If he appears to have won, he can paint the likely left-wing protests as threats to the Republic, send in federalized National Guardsmen or law enforcement agencies to maintain order, and hope that the threat of disorder leads any Democratic challenge in the courts to be decided in his favour.
Lawyers from both parties are already fighting electoral rule changes and are poised to challenge ballot counts. The sheer number of cases is likely to leave a polarized electorate primed for fraud.
In either case, the United States is likely to have protesters and counter-protesters on the streets during November. Anger between citizens is already boiling.
Public health officials across the country are facing threats. In localities that experienced local COVID-19 lockdowns in March and April, there was a 21 per cent increase in internet searches for violent white supremacist content.

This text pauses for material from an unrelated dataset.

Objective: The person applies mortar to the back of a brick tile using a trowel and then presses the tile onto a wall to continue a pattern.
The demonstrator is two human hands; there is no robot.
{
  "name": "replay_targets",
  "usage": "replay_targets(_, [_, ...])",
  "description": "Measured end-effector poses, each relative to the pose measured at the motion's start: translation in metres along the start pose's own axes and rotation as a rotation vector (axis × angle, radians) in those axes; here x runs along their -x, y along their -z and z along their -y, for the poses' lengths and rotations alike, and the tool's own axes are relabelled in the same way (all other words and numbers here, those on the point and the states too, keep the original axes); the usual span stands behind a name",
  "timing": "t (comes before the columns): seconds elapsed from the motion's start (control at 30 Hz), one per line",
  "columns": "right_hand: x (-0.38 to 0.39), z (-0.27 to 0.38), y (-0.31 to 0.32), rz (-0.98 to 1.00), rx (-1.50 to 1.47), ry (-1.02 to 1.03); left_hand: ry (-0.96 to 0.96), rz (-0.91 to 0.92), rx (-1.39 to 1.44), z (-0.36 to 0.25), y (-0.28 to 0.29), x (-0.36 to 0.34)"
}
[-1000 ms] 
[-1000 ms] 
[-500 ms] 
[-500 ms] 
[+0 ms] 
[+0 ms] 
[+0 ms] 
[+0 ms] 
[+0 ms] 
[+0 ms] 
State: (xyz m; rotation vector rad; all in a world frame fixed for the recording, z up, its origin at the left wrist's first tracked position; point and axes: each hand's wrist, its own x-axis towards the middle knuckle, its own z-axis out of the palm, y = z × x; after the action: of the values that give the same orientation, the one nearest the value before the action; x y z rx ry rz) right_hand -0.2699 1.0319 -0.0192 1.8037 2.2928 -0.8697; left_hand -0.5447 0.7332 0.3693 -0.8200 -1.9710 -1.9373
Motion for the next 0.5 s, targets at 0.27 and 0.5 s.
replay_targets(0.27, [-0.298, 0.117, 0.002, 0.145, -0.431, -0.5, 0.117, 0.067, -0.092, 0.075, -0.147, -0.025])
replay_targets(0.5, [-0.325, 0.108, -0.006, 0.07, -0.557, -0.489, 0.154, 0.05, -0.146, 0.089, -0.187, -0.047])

Militias have been increasingly active thanks to this administration’s demands for border security and the momentum of the Second Amendment movement in favour of gun rights.
Extremists on the left pose less of a threat, according to the US Department of Homeland Security, but violence from that radical fringe is also real. Meanwhile, government suppression tends to increase violence. With 18,000 local law enforcement jurisdictions, and anger building over the hot summer lockdown, the likelihood that some will go too far is high.
Despite these dire realities, it is hard for many to imagine that the United States will not muddle through. The world is used to America getting things right after exhausting all other possibilities. But democracies are in recession all over the world, and the United States has not escaped this fate. Hopefully, it will pass this electoral test, but its path to restoring its social contract, the key to recovery, will be long.